-------- DATASET --------
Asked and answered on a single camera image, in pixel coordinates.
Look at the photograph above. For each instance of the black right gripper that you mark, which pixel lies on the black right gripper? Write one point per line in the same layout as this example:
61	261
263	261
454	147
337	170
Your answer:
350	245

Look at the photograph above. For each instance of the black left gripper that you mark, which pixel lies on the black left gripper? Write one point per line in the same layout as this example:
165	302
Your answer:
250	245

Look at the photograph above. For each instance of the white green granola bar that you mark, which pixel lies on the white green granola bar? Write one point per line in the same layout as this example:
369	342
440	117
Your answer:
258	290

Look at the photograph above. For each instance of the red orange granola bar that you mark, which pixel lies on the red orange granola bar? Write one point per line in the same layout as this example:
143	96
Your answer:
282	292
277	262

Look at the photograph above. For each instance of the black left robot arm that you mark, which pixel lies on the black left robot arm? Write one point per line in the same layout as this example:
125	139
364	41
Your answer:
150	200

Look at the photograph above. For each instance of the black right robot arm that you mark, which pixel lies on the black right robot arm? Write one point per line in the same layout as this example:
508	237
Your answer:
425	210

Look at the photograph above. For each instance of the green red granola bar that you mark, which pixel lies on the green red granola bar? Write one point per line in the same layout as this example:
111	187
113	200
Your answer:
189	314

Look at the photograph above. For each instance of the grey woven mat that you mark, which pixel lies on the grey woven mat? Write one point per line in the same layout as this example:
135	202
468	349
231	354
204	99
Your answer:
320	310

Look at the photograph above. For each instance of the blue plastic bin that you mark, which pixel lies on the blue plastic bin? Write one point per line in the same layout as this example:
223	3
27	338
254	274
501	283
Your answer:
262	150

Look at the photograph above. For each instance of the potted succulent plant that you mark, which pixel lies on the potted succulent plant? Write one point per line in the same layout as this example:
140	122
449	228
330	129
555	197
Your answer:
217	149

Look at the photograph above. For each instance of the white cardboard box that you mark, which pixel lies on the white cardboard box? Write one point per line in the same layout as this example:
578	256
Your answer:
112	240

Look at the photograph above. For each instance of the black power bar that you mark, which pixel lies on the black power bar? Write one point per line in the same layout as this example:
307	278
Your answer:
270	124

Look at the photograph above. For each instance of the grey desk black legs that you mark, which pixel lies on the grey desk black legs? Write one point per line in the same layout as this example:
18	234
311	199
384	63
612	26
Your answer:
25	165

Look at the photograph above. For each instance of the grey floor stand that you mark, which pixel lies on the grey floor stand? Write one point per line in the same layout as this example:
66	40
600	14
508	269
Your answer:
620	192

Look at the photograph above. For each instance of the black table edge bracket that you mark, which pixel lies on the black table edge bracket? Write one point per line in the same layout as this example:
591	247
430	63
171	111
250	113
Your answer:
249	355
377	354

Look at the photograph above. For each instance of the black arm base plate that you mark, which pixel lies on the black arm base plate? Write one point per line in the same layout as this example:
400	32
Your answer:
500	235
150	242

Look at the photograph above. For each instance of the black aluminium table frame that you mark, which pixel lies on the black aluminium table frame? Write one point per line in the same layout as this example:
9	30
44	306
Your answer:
--------
→ TASK DESCRIPTION: The full listing above should be repeated without omission.

→ SOLUTION TO THIS EXERCISE:
Asked and answered on a single camera image, in pixel coordinates.
Look at the photograph above. For each instance of the black right gripper that you mark, which pixel lies on the black right gripper? Write one point per line in the same layout as this example:
61	261
263	261
454	147
337	170
Your answer:
350	245

Look at the photograph above. For each instance of the black left gripper that you mark, which pixel lies on the black left gripper? Write one point per line in the same layout as this example:
165	302
Your answer:
250	245

Look at the photograph above. For each instance of the white green granola bar that you mark, which pixel lies on the white green granola bar? Write one point per line in the same layout as this example:
369	342
440	117
Your answer:
258	290

Look at the photograph above. For each instance of the red orange granola bar that you mark, which pixel lies on the red orange granola bar? Write one point per line in the same layout as this example:
143	96
Your answer:
282	292
277	262

Look at the photograph above. For each instance of the black left robot arm that you mark, which pixel lies on the black left robot arm? Write one point per line in the same layout as this example:
125	139
364	41
Your answer:
150	200

Look at the photograph above. For each instance of the black right robot arm that you mark, which pixel lies on the black right robot arm? Write one point per line in the same layout as this example:
508	237
Your answer:
425	210

Look at the photograph above. For each instance of the green red granola bar that you mark, which pixel lies on the green red granola bar? Write one point per line in the same layout as this example:
111	187
113	200
Your answer:
189	314

Look at the photograph above. For each instance of the grey woven mat that you mark, which pixel lies on the grey woven mat? Write one point per line in the same layout as this example:
135	202
468	349
231	354
204	99
Your answer:
320	310

Look at the photograph above. For each instance of the blue plastic bin that you mark, which pixel lies on the blue plastic bin? Write one point per line in the same layout as this example:
223	3
27	338
254	274
501	283
Your answer:
262	150

Look at the photograph above. For each instance of the potted succulent plant that you mark, which pixel lies on the potted succulent plant? Write one point per line in the same layout as this example:
140	122
449	228
330	129
555	197
Your answer:
217	149

Look at the photograph above. For each instance of the white cardboard box that you mark, which pixel lies on the white cardboard box? Write one point per line in the same layout as this example:
578	256
Your answer:
112	240

Look at the photograph above. For each instance of the black power bar that you mark, which pixel lies on the black power bar? Write one point per line in the same layout as this example:
307	278
Your answer:
270	124

Look at the photograph above. For each instance of the grey desk black legs that you mark, which pixel lies on the grey desk black legs? Write one point per line in the same layout as this example:
18	234
311	199
384	63
612	26
Your answer:
25	165

Look at the photograph above. For each instance of the grey floor stand that you mark, which pixel lies on the grey floor stand? Write one point per line in the same layout as this example:
66	40
600	14
508	269
Your answer:
620	192

Look at the photograph above. For each instance of the black table edge bracket that you mark, which pixel lies on the black table edge bracket? Write one point per line in the same layout as this example:
591	247
430	63
171	111
250	113
Your answer:
249	355
377	354

Look at the photograph above. For each instance of the black arm base plate that you mark, which pixel lies on the black arm base plate? Write one point per line in the same layout as this example:
400	32
Your answer:
500	235
150	242

Look at the photograph above. For each instance of the black aluminium table frame that you mark, which pixel lies on the black aluminium table frame? Write one point per line in the same layout as this example:
9	30
44	306
Your answer:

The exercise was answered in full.